Whether you have federal or private student loans, refinancing is an option to secure a better deal. Refinancing involves taking out a new loan to replace an existing loan with a different rate or terms. With refinancing, you could secure a lower interest rate and improved repayment terms, using it to pay off your old loans by making single payments on the new loan.

You should consider refinancing your student loans if:

When federal interest rates drop, it could be the perfect time to refinance your private student loan with a variable rate. Locking in a lower, fixed rate now can stabilize your payments, and potentially save you thousands on interest over the life of the loan.

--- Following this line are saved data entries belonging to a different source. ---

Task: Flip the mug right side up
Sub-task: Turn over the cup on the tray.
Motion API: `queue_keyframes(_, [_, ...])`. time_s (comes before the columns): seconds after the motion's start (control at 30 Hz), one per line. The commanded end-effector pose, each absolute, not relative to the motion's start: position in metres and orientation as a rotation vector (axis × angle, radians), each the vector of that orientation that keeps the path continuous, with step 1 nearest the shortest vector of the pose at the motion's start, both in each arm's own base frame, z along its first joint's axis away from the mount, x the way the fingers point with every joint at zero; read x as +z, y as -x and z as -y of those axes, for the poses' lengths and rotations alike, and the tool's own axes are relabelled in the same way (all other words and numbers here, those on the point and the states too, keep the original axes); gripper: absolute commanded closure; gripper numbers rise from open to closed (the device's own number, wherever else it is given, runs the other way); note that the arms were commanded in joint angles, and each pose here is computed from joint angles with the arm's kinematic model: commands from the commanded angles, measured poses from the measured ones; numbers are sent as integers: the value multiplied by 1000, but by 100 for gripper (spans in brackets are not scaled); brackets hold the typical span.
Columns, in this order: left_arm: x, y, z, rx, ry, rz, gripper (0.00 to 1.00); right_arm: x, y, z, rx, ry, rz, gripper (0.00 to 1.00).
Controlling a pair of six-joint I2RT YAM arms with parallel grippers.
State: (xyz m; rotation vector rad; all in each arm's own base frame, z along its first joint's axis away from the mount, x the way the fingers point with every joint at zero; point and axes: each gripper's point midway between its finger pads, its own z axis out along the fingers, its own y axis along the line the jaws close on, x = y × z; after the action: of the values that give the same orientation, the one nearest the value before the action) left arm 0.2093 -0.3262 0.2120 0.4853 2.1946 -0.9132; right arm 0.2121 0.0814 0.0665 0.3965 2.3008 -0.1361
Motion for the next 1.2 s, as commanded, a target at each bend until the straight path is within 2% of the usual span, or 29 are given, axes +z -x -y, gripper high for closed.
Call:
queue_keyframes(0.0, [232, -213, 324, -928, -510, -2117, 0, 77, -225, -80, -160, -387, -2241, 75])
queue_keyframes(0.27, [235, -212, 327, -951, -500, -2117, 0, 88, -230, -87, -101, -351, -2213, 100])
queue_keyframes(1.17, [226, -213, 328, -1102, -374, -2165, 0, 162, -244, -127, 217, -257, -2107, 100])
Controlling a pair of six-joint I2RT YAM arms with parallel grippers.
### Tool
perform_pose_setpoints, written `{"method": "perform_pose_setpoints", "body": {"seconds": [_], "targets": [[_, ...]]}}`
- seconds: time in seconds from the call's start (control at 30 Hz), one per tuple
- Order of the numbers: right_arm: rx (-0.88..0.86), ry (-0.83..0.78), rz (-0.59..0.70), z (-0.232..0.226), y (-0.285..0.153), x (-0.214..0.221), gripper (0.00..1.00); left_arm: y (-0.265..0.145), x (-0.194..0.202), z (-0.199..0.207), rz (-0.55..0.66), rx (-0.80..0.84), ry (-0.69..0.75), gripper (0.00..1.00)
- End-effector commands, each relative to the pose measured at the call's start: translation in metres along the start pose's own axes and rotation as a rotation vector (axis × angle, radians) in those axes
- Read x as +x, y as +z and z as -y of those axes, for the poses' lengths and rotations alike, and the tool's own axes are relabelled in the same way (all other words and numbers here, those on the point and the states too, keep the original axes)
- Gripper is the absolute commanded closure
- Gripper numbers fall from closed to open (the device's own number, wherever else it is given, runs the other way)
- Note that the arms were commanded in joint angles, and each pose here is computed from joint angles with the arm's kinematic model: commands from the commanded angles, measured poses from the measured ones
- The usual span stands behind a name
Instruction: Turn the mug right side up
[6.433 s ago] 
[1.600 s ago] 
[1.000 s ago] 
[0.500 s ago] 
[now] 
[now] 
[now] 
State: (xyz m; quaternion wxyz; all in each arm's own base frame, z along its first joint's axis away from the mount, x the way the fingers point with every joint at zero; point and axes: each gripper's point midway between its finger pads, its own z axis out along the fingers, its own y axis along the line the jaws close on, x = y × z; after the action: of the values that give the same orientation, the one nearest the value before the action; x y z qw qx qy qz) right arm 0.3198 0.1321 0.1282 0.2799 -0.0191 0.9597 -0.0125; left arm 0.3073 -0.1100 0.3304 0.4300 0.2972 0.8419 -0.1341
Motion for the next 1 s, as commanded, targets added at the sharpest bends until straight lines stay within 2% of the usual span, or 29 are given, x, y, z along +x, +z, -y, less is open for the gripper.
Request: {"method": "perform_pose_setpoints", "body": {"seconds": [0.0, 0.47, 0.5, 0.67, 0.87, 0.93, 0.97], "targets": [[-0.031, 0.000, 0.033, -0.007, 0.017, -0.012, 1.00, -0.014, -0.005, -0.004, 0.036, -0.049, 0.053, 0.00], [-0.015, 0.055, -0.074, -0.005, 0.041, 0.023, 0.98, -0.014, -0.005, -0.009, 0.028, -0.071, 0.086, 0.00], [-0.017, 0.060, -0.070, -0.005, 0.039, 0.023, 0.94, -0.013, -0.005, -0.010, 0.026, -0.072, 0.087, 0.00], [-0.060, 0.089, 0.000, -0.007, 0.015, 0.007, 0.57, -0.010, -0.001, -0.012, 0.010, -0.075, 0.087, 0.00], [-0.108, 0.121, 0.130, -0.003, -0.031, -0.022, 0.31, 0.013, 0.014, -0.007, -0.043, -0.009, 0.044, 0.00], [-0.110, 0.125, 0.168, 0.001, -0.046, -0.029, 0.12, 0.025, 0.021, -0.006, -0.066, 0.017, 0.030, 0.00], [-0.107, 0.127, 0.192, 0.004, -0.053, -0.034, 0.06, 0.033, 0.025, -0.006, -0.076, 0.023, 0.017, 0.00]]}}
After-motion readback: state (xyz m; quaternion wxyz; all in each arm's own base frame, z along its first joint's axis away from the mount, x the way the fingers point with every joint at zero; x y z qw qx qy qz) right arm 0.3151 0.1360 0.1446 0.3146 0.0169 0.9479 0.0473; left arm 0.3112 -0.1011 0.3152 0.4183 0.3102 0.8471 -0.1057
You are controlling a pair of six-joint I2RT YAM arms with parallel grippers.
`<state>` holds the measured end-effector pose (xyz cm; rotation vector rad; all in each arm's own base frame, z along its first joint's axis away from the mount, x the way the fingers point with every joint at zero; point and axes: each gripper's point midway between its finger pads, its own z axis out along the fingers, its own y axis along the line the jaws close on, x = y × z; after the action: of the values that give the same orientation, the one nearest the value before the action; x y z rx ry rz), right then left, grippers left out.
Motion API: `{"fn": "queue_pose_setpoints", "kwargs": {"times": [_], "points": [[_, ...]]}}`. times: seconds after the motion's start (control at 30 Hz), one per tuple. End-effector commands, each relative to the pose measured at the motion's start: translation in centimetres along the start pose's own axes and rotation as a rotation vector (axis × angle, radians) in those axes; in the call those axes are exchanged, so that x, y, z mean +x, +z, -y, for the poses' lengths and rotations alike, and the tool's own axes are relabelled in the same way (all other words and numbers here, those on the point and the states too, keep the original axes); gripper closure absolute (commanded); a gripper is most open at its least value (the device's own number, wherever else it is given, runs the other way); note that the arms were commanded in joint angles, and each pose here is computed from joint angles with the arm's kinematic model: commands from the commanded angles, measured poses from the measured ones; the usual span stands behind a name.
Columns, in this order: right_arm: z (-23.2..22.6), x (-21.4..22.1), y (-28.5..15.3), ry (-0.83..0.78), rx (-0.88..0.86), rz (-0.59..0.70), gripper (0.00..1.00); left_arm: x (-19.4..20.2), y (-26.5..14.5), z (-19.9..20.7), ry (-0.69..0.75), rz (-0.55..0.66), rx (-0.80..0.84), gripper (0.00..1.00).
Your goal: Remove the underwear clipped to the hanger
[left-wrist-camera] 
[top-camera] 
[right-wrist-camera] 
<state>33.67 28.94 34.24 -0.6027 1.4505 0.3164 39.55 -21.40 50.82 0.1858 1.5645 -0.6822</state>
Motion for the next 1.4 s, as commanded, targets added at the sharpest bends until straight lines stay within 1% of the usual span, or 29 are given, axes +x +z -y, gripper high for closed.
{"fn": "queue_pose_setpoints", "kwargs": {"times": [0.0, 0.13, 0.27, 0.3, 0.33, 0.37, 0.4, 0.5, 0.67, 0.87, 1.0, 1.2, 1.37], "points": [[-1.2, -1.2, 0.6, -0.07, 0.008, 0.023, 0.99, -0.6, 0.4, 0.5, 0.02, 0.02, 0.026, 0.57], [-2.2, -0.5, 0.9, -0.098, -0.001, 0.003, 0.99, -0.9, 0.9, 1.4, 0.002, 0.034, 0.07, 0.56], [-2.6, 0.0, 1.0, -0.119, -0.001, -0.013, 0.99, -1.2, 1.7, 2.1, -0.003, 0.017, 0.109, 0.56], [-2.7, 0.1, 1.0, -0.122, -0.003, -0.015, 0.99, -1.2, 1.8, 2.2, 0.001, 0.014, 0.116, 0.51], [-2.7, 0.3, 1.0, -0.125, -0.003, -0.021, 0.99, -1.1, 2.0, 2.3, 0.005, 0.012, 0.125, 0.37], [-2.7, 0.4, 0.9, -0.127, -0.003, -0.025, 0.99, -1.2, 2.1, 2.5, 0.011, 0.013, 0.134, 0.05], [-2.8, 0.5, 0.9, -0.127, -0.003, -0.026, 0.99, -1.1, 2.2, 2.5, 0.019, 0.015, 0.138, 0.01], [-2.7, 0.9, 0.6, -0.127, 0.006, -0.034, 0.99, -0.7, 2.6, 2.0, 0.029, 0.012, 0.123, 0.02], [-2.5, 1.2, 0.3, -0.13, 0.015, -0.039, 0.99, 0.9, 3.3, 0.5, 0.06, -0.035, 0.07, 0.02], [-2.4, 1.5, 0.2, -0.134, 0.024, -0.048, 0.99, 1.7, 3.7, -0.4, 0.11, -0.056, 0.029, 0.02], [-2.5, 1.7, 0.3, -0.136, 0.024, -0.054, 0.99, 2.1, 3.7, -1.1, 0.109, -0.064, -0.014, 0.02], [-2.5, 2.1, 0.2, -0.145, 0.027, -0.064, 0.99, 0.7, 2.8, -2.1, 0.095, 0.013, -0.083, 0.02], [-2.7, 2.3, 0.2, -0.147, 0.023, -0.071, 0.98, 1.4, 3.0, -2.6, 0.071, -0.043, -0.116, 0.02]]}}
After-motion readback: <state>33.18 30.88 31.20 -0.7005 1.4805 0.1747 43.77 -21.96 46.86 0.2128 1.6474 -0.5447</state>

If you’ve graduated and scored a job, your credit score, debt-to-income ratio, and annual earnings are all likely to have improved. These factors could help you qualify for better terms regardless of the macroeconomic situation.

Why Refinance Your Student Loans with SoFi?

SoFi makes refinancing your private student loans simple and affordable with low, competitive rates and no hidden fees. Here’s why SoFi stands out:

How to Get Started to Refinance Your Student Loans with SoFi in 3 Easy Steps:

Curious how much you could save by refinancing with SoFi? Here’s how you can get started in three easy steps:

  1. Check Your Rate: In just two minutes, you can view your personalized rates with no impact on your credit score.†
  2. Choose Your Terms: Select a repayment term and monthly payment plan that works best for you and your budget.
  3. Complete the Online Application: Finish filling out your info online. This step will include a hard credit pull.*

Click here to see your rate in 2 minutes with no commitment.

Fed rates dropped. Lower your monthly student loan payment or lower your student loan refi rate.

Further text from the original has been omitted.